Characteristic Classes and Primitive Ideals

In this chapter, G is again a semisimple group with Lie algebra g, and we use the notations introduced in 1.5. As in chapter 3 and 4, we denote by Λ the lattice in t* of integral weights (3.1) of our maximal torus T ⊂ G, by Ω ⊂ Λ the “dominant integral weights” (3.16) with respect to the ordering fixed by our choice of a Borel subgroup B ⊃ T, and by p ∈ Ω half the sum of weights in b. We furthermore denote by U(g) the enveloping algebra of g, that is the ring of differential operators on G invariant under right translations. Our purpose is to study g—modules, that is to say U(g)—modules.
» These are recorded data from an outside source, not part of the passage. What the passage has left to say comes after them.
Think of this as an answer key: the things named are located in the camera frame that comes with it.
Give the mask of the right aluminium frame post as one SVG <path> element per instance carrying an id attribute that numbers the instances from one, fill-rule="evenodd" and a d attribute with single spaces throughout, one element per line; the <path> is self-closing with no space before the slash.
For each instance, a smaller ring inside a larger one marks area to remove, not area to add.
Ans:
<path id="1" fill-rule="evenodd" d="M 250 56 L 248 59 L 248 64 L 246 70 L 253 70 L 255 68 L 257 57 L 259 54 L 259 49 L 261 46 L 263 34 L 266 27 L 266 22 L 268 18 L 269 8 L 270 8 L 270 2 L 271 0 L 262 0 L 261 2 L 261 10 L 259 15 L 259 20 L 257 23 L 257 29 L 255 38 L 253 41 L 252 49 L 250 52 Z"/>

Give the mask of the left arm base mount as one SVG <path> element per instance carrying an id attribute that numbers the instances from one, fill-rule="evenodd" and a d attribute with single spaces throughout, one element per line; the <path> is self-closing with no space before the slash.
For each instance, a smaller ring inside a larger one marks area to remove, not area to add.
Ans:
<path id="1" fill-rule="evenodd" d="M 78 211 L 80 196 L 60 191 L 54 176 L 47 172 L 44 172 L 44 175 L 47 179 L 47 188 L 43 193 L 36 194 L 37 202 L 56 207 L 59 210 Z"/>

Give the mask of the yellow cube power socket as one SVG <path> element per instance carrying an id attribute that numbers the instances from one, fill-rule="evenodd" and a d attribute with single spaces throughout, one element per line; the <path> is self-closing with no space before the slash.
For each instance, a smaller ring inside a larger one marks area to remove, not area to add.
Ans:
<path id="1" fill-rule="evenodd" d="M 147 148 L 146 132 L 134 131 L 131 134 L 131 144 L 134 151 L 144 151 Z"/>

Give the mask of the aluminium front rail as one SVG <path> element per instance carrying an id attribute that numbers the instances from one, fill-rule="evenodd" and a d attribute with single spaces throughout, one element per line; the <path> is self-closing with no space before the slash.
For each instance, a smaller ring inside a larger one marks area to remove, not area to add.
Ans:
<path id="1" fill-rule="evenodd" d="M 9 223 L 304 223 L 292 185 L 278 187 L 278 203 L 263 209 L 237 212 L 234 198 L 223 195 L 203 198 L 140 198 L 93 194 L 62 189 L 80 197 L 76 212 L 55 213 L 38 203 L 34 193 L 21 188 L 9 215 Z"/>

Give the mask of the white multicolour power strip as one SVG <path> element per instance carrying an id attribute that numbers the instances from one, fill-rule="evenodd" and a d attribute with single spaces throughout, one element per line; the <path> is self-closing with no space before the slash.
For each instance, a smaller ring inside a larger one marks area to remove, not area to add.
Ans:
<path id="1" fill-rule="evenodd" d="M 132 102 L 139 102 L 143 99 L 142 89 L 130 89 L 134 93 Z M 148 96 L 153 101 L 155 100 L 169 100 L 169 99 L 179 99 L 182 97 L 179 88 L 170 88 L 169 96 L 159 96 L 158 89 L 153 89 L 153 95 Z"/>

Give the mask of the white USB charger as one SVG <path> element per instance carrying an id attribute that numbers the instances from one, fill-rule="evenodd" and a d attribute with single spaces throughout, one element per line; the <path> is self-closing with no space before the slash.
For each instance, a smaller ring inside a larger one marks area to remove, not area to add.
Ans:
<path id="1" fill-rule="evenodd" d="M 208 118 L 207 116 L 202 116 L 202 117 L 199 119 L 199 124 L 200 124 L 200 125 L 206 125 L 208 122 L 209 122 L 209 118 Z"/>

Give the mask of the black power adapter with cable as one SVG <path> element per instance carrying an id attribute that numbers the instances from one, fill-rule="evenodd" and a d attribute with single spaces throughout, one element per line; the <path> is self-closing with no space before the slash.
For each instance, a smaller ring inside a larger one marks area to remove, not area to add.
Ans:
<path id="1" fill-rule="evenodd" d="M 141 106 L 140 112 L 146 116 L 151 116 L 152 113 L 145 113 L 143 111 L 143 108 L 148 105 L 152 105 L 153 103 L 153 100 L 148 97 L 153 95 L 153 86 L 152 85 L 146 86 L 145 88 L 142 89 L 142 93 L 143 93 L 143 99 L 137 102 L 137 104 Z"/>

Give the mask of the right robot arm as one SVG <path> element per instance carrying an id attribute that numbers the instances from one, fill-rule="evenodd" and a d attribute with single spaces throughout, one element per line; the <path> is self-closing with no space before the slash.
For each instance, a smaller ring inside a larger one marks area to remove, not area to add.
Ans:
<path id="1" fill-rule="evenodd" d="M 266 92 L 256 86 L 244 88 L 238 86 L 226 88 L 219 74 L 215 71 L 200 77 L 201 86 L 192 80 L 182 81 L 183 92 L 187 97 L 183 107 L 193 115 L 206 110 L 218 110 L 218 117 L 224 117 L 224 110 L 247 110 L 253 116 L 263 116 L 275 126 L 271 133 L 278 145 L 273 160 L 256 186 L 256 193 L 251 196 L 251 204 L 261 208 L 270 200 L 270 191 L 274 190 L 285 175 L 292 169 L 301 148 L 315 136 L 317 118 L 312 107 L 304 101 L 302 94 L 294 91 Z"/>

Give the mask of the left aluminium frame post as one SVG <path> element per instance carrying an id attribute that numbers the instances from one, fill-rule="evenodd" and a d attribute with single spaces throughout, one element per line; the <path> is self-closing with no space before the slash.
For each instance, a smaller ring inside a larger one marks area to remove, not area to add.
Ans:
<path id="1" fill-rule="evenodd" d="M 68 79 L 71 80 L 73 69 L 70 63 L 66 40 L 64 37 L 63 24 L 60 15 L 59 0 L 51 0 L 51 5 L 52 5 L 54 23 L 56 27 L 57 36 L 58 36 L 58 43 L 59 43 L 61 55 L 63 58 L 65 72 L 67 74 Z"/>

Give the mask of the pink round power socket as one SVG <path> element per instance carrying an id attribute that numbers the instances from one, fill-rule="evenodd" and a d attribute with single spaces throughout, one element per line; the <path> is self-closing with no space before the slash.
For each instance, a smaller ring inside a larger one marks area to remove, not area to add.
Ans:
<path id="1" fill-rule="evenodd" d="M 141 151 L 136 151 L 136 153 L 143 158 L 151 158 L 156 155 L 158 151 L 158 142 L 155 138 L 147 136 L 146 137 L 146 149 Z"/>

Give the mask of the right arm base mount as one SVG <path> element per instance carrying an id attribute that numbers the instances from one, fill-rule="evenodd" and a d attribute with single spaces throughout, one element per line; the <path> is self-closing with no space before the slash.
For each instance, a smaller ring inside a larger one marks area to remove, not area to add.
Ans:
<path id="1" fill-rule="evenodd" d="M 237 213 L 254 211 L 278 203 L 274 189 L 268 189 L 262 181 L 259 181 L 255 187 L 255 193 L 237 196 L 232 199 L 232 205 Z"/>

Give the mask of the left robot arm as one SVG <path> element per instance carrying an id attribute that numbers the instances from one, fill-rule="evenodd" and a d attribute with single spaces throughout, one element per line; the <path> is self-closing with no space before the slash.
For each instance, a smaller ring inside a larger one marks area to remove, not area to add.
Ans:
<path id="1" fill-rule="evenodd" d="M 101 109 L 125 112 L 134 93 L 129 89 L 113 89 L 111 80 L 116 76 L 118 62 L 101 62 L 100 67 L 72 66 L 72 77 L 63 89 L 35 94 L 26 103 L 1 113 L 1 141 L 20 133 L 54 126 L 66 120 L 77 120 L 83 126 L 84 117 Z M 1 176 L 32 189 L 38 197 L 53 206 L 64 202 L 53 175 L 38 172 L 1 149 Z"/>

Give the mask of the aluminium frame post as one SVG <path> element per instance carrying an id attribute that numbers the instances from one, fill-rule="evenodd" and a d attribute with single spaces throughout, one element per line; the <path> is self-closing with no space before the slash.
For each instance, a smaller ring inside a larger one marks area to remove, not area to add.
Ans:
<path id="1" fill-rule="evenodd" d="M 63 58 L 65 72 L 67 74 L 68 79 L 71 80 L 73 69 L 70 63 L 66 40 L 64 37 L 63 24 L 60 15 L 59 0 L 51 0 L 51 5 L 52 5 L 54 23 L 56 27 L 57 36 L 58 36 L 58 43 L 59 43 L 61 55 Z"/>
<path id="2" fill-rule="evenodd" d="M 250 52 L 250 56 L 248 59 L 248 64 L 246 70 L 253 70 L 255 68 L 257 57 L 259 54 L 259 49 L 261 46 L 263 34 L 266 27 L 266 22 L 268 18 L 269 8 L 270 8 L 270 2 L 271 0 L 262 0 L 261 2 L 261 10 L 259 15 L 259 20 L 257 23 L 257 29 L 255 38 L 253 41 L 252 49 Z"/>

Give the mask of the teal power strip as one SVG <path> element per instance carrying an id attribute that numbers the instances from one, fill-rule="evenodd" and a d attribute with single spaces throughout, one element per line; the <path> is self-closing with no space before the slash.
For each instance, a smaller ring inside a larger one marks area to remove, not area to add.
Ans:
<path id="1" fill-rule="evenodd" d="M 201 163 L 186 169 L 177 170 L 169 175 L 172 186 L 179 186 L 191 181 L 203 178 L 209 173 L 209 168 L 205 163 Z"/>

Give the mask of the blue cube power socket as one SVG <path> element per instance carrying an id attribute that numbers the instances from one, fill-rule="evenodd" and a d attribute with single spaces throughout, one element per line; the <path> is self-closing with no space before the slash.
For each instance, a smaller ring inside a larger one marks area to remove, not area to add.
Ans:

In particular, we are interested in the annihilators in U(g) of simple g—modules, called primitive ideals. We denote by L(λ) the simple g-module of highest weight λ (which is defined as the unique simple quotient of the universal (or Verma-) module M(λ) = U(g) ⨂ _{U (b)}k_λ, where k_λ is a one—dimensional b—module of weight λ). Then the center of U(g) is a polynomial ring in dim (T) variables (Harish—Chandra, Chevalley); this center acts by a character on L(λ) which is denoted x_λ; we note that by Harish—Chandra’s theorem, x _λ =x _µ if and only if µ = w.λ, for some Weyl group element w ∈ W, where the “shifted Weyl group action” w.λ:= w(λ+ρ)-ρ is used. Finally, it will be convenient to identify g* with g, and t* with t by means of the Killing form. We apply analogous notations to the group G×G, so for instance (λ,/µ) ∈ t* × t* defines a central character x_(λ,µ) of U(g × g) etc..